▶ _Activity_
Please repeat only the lines below starting at the line that holds "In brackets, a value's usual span" and ending at the line that holds "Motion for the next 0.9", exactly, with both of those lines included and every picture omitted.

(Data extracted from a collection)
--- START ---

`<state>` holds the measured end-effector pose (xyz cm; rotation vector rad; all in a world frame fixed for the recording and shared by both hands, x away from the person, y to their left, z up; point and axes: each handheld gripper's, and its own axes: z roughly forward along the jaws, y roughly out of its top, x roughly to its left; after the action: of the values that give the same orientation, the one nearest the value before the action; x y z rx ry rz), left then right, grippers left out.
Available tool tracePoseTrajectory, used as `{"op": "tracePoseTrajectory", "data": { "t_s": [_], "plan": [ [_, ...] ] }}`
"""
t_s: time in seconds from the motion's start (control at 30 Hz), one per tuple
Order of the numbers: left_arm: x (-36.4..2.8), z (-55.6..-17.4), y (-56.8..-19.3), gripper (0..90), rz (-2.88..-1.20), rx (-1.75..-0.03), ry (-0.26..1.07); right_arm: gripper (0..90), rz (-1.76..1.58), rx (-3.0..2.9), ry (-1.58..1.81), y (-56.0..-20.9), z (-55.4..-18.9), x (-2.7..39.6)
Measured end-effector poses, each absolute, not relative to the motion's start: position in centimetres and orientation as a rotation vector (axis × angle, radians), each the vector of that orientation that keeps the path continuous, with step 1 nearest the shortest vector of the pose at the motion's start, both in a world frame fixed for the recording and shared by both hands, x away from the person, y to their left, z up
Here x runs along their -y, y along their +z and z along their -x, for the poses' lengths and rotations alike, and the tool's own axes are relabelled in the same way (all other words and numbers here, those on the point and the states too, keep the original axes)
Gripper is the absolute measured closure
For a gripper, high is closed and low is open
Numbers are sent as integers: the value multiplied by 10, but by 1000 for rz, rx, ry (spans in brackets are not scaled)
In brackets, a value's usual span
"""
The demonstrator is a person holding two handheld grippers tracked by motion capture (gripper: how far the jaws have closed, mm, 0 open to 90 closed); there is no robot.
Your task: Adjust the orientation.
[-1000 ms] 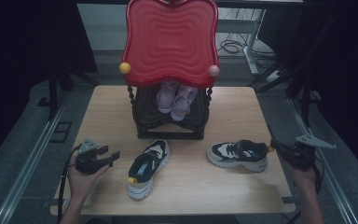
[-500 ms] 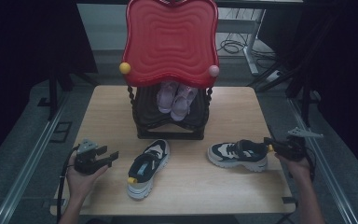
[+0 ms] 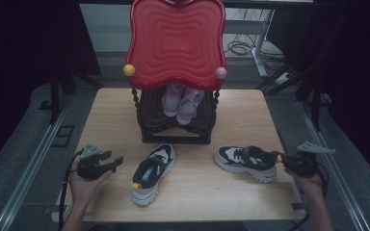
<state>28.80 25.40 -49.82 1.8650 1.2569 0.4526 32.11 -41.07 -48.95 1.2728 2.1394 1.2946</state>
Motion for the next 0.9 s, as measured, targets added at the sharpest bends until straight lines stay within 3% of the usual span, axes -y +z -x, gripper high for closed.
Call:
{"op": "tracePoseTrajectory", "data": {
  "t_s": [0.47,0.9],
  "plan": [
    [-253,-288,-498,419,-1870,-1252,447,885,-1227,-2132,1340,-497,-278,395],
    [-255,-286,-496,418,-1866,-1247,451,884,-1217,-2138,1306,-498,-274,387]
  ]
}}
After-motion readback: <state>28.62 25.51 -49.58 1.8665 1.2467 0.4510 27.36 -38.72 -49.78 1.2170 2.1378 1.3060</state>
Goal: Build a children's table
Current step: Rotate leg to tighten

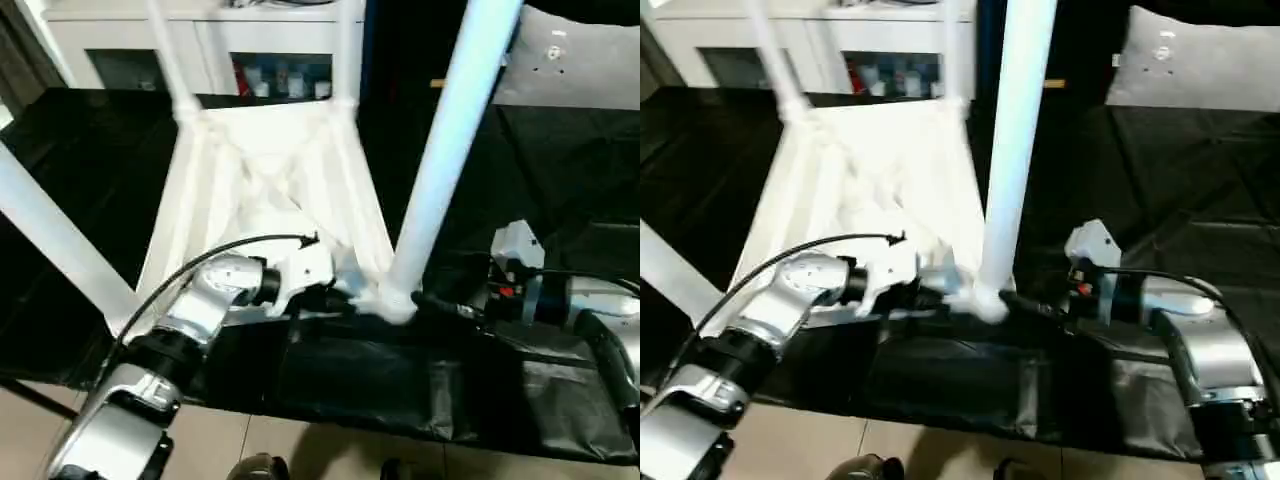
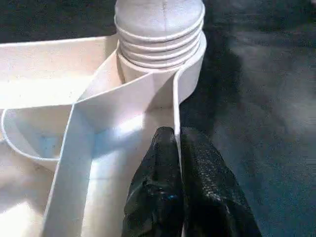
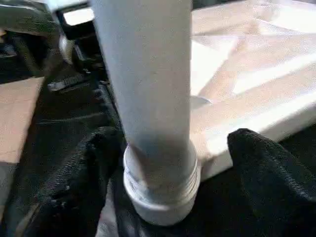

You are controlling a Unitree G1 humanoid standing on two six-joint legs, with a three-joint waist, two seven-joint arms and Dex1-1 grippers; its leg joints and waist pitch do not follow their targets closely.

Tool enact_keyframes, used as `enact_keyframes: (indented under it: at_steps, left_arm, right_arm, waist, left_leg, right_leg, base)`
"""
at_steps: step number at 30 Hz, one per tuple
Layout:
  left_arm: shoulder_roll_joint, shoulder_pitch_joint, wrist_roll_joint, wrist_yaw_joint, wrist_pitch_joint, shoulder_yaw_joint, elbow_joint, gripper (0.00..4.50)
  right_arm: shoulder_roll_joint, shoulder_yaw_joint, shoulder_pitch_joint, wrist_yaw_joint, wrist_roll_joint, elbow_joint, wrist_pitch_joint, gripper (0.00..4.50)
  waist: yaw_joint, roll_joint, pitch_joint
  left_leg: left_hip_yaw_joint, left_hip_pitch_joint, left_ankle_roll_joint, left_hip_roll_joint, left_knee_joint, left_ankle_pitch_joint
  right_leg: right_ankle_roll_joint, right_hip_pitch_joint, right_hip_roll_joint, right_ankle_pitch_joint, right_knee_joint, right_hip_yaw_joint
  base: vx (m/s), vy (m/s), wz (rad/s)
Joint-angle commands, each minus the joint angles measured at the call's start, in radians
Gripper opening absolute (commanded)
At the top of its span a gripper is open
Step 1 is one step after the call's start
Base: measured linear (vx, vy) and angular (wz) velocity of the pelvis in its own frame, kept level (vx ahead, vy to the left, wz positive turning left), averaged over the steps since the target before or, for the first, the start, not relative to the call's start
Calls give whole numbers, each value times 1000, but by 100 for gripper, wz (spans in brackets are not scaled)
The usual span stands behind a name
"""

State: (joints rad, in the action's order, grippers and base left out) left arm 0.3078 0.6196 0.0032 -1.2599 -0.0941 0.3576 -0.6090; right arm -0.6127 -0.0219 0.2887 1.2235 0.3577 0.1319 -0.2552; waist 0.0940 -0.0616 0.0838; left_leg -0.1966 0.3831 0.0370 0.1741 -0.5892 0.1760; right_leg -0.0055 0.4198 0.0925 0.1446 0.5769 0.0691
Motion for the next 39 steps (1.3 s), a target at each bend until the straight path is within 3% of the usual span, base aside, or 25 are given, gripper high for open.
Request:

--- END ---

▶ _Task result_
In brackets, a value's usual span
"""
The demonstrator is a person holding two handheld grippers tracked by motion capture (gripper: how far the jaws have closed, mm, 0 open to 90 closed); there is no robot.
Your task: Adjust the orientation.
[-1000 ms] 
[-500 ms] 
[+0 ms] 
<state>28.80 25.40 -49.82 1.8650 1.2569 0.4526 32.11 -41.07 -48.95 1.2728 2.1394 1.2946</state>
Motion for the next 0.9 s, as measured, targets added at the sharpest bends until straight lines stay within 3% of the usual span, axes -y +z -x, gripper high for closed.

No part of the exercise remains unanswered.